## [WORK ITEM]
An exact copy of all the data below is needed.

** Opening EXCERPTED RECORDS block **

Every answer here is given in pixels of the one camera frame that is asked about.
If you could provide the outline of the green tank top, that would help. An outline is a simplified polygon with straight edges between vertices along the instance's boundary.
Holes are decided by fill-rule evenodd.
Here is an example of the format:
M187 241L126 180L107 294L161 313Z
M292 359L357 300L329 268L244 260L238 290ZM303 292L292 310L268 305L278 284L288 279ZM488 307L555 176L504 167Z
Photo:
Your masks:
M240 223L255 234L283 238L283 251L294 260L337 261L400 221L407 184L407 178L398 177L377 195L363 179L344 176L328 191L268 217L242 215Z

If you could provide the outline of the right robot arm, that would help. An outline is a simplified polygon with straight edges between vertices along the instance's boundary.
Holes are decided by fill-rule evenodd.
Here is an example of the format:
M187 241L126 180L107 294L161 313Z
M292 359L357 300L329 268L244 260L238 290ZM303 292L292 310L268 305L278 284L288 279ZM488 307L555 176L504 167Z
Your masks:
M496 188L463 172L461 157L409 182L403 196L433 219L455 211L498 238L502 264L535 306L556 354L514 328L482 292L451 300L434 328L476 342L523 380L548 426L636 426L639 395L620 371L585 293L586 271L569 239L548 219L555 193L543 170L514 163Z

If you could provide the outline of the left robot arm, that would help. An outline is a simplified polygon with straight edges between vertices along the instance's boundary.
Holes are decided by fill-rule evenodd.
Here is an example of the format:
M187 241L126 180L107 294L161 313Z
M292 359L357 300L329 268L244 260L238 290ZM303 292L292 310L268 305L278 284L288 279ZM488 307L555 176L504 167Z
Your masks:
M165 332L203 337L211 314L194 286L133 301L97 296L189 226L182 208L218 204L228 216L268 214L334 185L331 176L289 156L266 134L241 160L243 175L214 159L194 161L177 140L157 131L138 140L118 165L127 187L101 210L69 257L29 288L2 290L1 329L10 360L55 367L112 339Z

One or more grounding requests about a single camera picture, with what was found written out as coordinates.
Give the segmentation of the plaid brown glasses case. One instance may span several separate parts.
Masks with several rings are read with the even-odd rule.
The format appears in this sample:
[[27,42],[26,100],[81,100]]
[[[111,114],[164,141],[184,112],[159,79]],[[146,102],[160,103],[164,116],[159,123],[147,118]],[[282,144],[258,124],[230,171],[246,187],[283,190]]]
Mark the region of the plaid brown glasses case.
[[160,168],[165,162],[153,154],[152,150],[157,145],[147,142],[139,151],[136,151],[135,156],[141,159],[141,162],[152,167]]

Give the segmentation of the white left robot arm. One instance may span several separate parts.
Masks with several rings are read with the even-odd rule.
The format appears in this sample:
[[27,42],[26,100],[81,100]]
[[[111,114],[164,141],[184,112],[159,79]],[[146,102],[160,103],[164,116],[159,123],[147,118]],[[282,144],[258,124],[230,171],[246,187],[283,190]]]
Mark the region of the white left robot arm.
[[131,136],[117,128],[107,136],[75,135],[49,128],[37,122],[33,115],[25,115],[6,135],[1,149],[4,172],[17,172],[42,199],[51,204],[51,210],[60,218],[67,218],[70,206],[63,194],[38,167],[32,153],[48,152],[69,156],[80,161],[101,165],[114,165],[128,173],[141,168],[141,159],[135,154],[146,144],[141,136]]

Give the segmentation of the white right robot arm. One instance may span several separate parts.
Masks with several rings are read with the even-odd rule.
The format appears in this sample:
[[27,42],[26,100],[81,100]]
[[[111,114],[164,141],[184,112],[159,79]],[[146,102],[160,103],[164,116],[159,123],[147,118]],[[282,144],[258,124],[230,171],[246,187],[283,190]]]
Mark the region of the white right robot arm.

** Closing EXCERPTED RECORDS block **

## [RESPONSE TO THIS TASK]
Every answer here is given in pixels of the one camera frame that is asked about.
If you could provide the outline of the green tank top, that would help. An outline is a simplified polygon with straight edges between vertices along the instance's boundary.
Holes are decided by fill-rule evenodd.
Here is an example of the format:
M187 241L126 180L107 294L161 313Z
M292 359L357 300L329 268L244 260L238 290ZM303 292L292 310L268 305L278 284L288 279ZM488 307L555 176L504 167Z
Photo:
Your masks:
M240 223L255 234L283 238L283 251L294 260L337 261L400 221L407 184L407 178L398 177L377 195L363 179L344 176L328 191L268 217L242 215Z

If you could provide the outline of the right robot arm, that would help. An outline is a simplified polygon with straight edges between vertices along the instance's boundary.
Holes are decided by fill-rule evenodd.
Here is an example of the format:
M187 241L126 180L107 294L161 313Z
M292 359L357 300L329 268L244 260L238 290ZM303 292L292 310L268 305L278 284L288 279ZM488 307L555 176L504 167Z
Your masks:
M496 188L463 172L461 157L409 182L403 196L433 219L455 211L498 238L502 264L535 306L556 354L514 328L482 292L451 300L434 328L476 342L523 380L548 426L636 426L639 395L620 371L585 293L586 271L569 239L548 219L555 193L543 170L514 163Z

If you could provide the outline of the left robot arm, that would help. An outline is a simplified polygon with straight edges between vertices along the instance's boundary.
Holes are decided by fill-rule evenodd.
Here is an example of the format:
M187 241L126 180L107 294L161 313Z
M292 359L357 300L329 268L244 260L238 290ZM303 292L292 310L268 305L278 284L288 279ZM488 307L555 176L504 167Z
Your masks:
M165 332L203 337L211 314L194 286L133 301L97 296L189 226L182 208L218 204L228 216L268 214L334 185L331 176L289 156L266 134L241 160L243 175L214 159L194 161L177 140L157 131L138 140L118 165L127 187L101 210L69 257L29 288L2 290L1 329L10 360L55 367L112 339Z

One or more grounding requests about a single camera picture, with what was found written out as coordinates.
Give the segmentation of the plaid brown glasses case. One instance may span several separate parts.
Masks with several rings are read with the even-odd rule.
The format appears in this sample:
[[27,42],[26,100],[81,100]]
[[[111,114],[164,141],[184,112],[159,79]],[[146,102],[160,103],[164,116],[159,123],[147,118]],[[282,144],[258,124],[230,171],[246,187],[283,190]]]
Mark the region of the plaid brown glasses case.
[[160,168],[165,162],[153,154],[152,150],[157,145],[147,142],[139,151],[136,151],[135,156],[141,159],[141,162],[152,167]]

Give the segmentation of the white left robot arm. One instance may span several separate parts.
Masks with several rings are read with the even-odd rule.
The format appears in this sample:
[[27,42],[26,100],[81,100]]
[[[111,114],[164,141],[184,112],[159,79]],[[146,102],[160,103],[164,116],[159,123],[147,118]],[[282,144],[258,124],[230,171],[246,187],[283,190]]]
Mark the region of the white left robot arm.
[[131,136],[117,128],[107,136],[75,135],[49,128],[37,122],[33,115],[25,115],[6,135],[1,149],[4,172],[17,172],[42,199],[51,204],[51,210],[60,218],[67,218],[70,206],[63,194],[38,167],[32,153],[48,152],[69,156],[80,161],[101,165],[114,165],[128,173],[141,168],[141,159],[135,154],[146,144],[141,136]]

Give the segmentation of the white right robot arm. One instance may span several separate parts.
Masks with several rings are read with the even-odd rule.
The format appears in this sample:
[[27,42],[26,100],[81,100]]
[[[111,114],[164,141],[184,112],[159,79]],[[146,102],[160,103],[164,116],[159,123],[147,118]],[[282,144],[258,124],[230,171],[246,187],[283,190]]]
Mark the region of the white right robot arm.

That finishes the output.